Former officials from the British Establishment have been linked to organized child sex abuse.
Mon Jan 28, 2013 5:20 PM GMT
A group of former officials from the British political establishment has been linked to organized child sex abuse, which is said to have taken place in the early 1980s.
The Metropolitan Police of London launched a full-scale criminal investigation called Operation Fernbridge 10 days ago, into the past claims of perverted activity, but police officials did not provide full details.
So far, several former members of the Conservative party have been named on the internet in relation to the case of the emerging paedophile ring, including an ex-Cabinet member and other former government ministers, MPs, and officials of the right-wing Monday Club.

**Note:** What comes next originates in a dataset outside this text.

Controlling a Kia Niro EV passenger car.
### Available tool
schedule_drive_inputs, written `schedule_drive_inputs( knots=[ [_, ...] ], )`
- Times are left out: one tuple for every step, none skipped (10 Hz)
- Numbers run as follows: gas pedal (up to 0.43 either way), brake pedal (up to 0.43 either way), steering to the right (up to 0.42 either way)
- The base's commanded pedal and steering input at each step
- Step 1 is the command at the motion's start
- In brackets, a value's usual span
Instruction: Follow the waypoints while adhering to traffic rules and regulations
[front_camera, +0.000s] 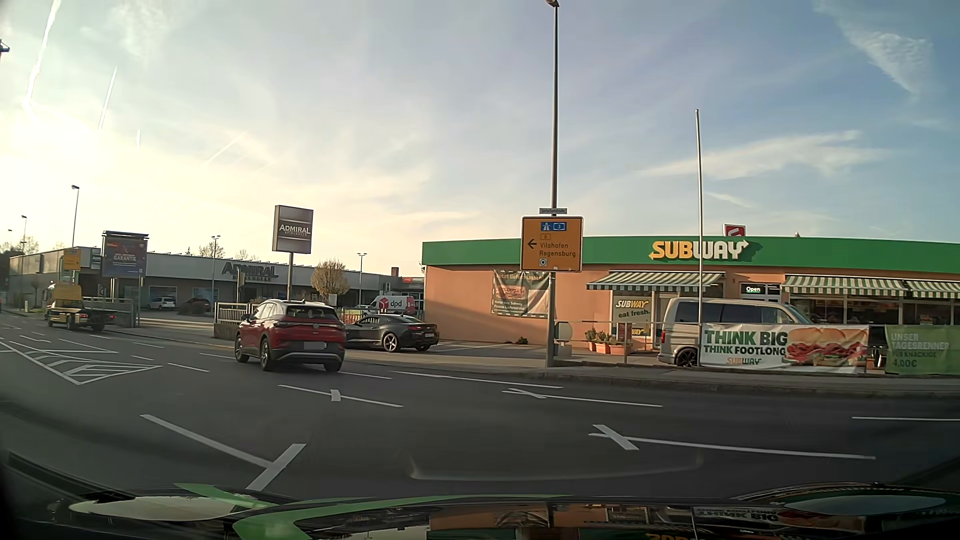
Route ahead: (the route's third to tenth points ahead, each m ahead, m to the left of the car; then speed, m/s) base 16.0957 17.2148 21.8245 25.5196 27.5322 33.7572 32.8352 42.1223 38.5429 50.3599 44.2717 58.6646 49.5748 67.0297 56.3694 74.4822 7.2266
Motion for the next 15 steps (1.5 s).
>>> schedule_drive_inputs(
  knots=[
    [0.059, 0.0, -0.024],
    [0.039, 0.0, -0.037],
    [0.039, 0.0, -0.051],
    [0.039, 0.0, -0.068],
    [0.039, 0.0, -0.083],
    [0.039, 0.0, -0.103],
    [0.039, 0.0, -0.129],
    [0.047, 0.0, -0.149],
    [0.047, 0.0, -0.165],
    [0.047, 0.0, -0.188],
    [0.047, 0.0, -0.21],
    [0.047, 0.0, -0.231],
    [0.047, 0.0, -0.248],
    [0.047, 0.0, -0.266],
    [0.059, 0.0, -0.275]
  ],
)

The claims have been published widely on the internet in around 60 documents reported to have been part of a dossier gathered by concerned care worker Mary Moss.
Among the top figures involved include at least one ex-Labour MP, ex-Liberal MP Cyril Smith, former Richmond councillors and officials, a number of top lawyers, police officers and one-time leader of the National Socialist Movement in Britain Colin Jordan.
Images posted recently that are alleged to come from Moss’s dossier feature typed and handwritten notes, names and addresses, which are said to have been recorded by at least one care worker seeking allegations of systematic child sex abuse at the Elm Guest House in Barnes between 1979 and 1983.
The launched investigation follows Labour MP Tom Watson's October demand for an inquiry into an alleged paedophile ring which he claimed reached the top of the British establishment.